■ **WHAT YOU NEED TO DO**: The required output is the lines below from the line containing "joint 5: 59.77 0.21 0 90" to the line containing "- t_s (comes", inclusive, retyped exactly. No other lines belong in it.

(RECORDS SHOWN Opens)

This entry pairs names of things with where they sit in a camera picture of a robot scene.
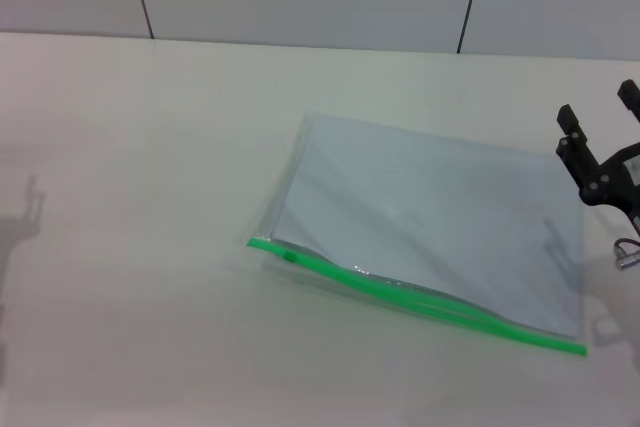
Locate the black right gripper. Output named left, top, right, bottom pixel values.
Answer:
left=555, top=78, right=640, bottom=237

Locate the transparent green-zip document bag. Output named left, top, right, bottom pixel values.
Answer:
left=246, top=111, right=590, bottom=358

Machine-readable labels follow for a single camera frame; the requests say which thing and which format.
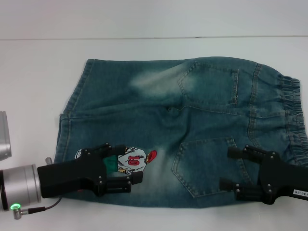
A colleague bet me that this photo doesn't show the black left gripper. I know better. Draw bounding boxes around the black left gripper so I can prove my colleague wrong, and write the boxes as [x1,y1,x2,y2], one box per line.
[37,142,143,198]

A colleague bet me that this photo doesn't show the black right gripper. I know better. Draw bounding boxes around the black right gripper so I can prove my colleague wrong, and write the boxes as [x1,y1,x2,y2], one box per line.
[219,144,308,205]

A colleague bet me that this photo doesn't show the thin dark wrist cable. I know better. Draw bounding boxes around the thin dark wrist cable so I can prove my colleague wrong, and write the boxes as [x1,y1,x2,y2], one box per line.
[11,196,64,214]

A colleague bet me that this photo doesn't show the blue denim shorts with embroidery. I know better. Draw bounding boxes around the blue denim shorts with embroidery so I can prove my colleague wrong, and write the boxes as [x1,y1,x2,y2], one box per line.
[53,56,308,209]

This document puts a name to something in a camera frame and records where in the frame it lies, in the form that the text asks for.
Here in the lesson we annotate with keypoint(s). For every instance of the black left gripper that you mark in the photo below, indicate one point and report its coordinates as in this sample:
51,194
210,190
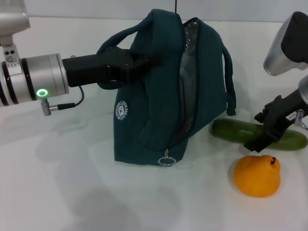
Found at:
91,69

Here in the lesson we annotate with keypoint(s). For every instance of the dark teal lunch bag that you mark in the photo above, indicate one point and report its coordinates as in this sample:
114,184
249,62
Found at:
168,96

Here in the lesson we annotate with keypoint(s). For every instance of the orange pear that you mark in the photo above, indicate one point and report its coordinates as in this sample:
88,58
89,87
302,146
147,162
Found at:
257,175

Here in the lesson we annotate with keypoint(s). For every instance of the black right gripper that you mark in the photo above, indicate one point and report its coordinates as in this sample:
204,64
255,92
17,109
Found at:
286,108

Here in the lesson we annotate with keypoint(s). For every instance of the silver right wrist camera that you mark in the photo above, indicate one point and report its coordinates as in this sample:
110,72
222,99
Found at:
288,43

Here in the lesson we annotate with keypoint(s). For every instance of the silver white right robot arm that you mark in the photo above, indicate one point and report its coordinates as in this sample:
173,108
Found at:
304,89

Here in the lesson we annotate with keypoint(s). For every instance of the green cucumber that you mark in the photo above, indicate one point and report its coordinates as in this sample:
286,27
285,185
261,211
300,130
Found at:
231,130

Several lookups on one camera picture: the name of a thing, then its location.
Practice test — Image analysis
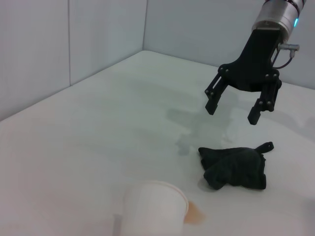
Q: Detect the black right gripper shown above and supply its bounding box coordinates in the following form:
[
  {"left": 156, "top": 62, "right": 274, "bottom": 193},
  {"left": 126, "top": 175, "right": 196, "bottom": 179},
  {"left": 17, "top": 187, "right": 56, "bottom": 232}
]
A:
[{"left": 204, "top": 28, "right": 284, "bottom": 125}]

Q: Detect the dark blue rag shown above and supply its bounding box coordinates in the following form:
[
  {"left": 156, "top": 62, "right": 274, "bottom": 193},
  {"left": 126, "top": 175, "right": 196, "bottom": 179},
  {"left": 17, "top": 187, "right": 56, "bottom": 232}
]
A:
[{"left": 198, "top": 141, "right": 275, "bottom": 191}]

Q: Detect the white paper cup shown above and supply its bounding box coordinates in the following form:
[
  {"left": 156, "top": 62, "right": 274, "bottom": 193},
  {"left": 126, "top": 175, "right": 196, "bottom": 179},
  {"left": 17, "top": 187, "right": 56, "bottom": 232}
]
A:
[{"left": 122, "top": 180, "right": 190, "bottom": 236}]

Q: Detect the brown water stain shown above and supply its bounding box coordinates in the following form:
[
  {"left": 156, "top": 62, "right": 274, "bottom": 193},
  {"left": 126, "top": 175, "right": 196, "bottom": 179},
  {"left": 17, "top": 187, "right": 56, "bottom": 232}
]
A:
[{"left": 183, "top": 201, "right": 207, "bottom": 226}]

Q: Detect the right gripper connector cable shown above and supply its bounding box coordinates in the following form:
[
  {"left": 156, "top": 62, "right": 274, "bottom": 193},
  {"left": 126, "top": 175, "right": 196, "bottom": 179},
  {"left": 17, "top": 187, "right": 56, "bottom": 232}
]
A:
[{"left": 272, "top": 42, "right": 301, "bottom": 70}]

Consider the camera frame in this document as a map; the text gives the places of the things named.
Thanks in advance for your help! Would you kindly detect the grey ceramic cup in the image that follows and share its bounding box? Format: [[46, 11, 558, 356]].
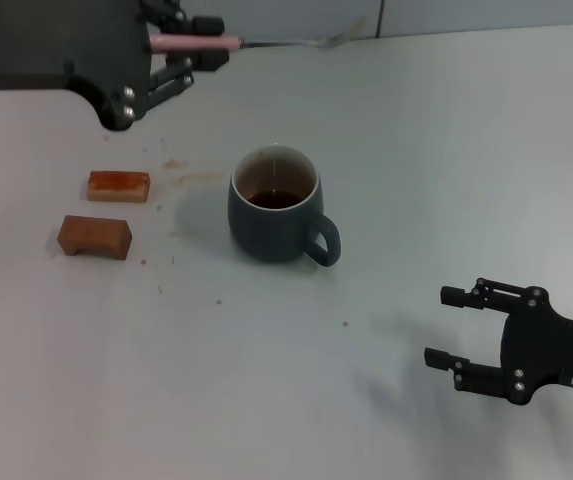
[[226, 143, 342, 268]]

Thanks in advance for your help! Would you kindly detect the pink handled metal spoon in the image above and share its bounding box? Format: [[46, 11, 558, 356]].
[[148, 17, 368, 54]]

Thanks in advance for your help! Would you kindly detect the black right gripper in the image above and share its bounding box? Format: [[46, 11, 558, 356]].
[[423, 277, 573, 406]]

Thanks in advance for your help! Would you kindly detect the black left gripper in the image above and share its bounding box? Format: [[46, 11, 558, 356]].
[[0, 0, 226, 134]]

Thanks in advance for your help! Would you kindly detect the light wooden block orange stained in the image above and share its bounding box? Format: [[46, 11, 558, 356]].
[[86, 170, 152, 204]]

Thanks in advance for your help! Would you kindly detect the brown notched wooden block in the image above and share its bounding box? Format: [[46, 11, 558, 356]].
[[56, 214, 133, 261]]

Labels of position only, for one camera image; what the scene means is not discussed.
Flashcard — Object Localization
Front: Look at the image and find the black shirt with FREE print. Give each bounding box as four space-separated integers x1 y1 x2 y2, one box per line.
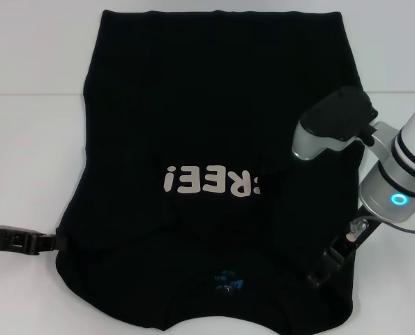
55 9 372 332

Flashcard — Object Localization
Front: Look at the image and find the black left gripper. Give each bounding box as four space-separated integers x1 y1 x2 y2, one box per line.
0 224 67 256

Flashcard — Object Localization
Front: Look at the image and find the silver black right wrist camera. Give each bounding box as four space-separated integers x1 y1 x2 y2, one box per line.
291 85 379 161

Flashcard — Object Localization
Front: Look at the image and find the right black cable silver plug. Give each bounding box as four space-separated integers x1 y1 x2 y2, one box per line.
348 215 415 242

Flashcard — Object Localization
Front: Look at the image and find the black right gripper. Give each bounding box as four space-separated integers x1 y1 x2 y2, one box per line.
307 209 383 288

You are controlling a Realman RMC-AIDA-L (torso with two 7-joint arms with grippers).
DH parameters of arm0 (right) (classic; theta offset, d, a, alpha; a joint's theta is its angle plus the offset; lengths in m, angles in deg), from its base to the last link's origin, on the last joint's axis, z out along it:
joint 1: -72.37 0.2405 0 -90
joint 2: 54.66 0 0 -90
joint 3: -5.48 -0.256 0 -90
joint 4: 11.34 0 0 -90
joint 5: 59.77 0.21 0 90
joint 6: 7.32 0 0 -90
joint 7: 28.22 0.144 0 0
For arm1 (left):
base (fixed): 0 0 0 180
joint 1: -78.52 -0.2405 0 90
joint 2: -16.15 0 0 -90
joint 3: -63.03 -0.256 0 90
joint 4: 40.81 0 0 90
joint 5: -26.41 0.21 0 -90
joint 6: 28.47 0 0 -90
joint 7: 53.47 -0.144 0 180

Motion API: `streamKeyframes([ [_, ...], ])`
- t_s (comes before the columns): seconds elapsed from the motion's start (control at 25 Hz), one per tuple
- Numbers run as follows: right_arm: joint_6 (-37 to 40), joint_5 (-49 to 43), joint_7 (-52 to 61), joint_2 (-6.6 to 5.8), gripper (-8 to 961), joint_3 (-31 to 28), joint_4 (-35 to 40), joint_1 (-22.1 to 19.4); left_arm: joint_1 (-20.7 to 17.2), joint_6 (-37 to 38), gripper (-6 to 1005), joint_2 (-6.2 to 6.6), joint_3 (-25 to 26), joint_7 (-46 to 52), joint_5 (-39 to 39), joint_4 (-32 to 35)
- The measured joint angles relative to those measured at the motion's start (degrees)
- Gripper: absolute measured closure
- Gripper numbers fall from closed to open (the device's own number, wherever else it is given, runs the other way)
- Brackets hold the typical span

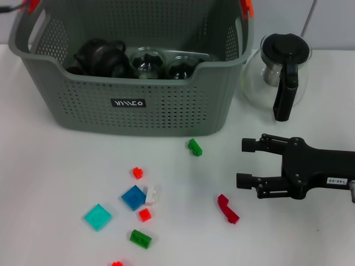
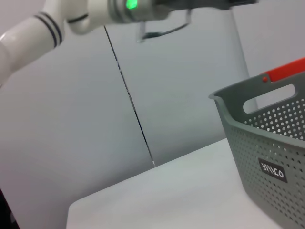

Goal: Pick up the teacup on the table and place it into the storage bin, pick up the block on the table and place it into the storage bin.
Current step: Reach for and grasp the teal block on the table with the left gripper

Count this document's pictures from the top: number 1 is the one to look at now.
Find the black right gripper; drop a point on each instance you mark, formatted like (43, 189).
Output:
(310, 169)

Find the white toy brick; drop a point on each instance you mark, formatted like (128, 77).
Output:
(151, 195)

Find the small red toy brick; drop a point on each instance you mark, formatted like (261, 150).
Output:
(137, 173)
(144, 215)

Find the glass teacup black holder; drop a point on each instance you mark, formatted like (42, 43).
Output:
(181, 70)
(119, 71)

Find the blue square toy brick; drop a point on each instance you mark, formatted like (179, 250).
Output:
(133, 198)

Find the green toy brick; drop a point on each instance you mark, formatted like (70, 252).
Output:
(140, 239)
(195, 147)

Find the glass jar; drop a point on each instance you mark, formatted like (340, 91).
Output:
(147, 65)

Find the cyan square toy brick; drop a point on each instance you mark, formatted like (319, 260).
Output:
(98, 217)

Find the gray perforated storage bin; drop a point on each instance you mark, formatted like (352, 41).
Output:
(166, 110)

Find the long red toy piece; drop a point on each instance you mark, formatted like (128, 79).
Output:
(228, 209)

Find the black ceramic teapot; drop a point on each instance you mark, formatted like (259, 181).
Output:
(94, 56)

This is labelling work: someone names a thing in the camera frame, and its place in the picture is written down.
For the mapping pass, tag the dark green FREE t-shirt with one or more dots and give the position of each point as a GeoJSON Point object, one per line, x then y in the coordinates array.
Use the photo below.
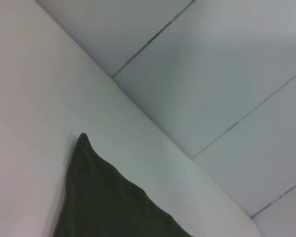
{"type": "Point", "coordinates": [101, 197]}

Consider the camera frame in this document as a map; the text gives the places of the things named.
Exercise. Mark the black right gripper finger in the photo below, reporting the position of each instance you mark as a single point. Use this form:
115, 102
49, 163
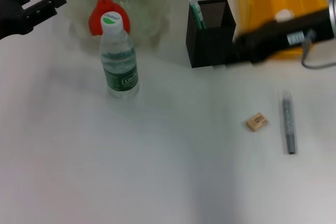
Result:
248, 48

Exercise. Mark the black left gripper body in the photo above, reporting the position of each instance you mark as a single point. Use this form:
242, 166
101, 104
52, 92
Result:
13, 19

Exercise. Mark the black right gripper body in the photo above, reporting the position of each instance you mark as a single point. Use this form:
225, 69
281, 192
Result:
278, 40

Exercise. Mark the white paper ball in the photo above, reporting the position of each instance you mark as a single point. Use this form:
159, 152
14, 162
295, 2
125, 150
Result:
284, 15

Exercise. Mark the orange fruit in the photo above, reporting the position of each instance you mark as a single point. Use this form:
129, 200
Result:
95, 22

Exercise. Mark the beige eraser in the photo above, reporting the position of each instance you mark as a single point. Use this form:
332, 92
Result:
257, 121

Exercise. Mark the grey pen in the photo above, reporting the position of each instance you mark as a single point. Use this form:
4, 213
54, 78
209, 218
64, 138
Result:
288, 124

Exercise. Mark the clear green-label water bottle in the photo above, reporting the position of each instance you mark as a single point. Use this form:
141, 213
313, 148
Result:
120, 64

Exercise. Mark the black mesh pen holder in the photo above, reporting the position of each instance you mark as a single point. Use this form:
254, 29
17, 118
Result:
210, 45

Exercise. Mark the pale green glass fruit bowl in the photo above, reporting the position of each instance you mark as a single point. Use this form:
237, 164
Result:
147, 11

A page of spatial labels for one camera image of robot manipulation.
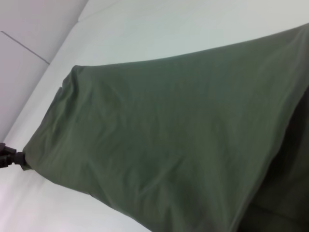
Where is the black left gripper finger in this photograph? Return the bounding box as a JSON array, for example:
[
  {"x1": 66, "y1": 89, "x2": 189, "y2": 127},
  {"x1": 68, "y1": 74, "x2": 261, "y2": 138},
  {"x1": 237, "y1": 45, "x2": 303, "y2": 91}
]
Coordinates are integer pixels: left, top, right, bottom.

(RECORDS SHOWN Closes)

■ **REPLY**:
joint 5: 59.77 0.21 0 90
joint 6: 7.32 0 0 -90
joint 7: 28.22 0.144 0 0
For arm1 (left):
base (fixed): 0 0 0 180
joint 1: -78.52 -0.2405 0 90
joint 2: -16.15 0 0 -90
joint 3: -63.03 -0.256 0 90
joint 4: 40.81 0 0 90
joint 5: -26.41 0.21 0 -90
joint 6: 28.47 0 0 -90
joint 7: 53.47 -0.144 0 180

Motion API: `streamKeyframes([ [_, ...], ])`
- t_s (comes before the columns): seconds elapsed from the motion's start (control at 25 Hz), one per tuple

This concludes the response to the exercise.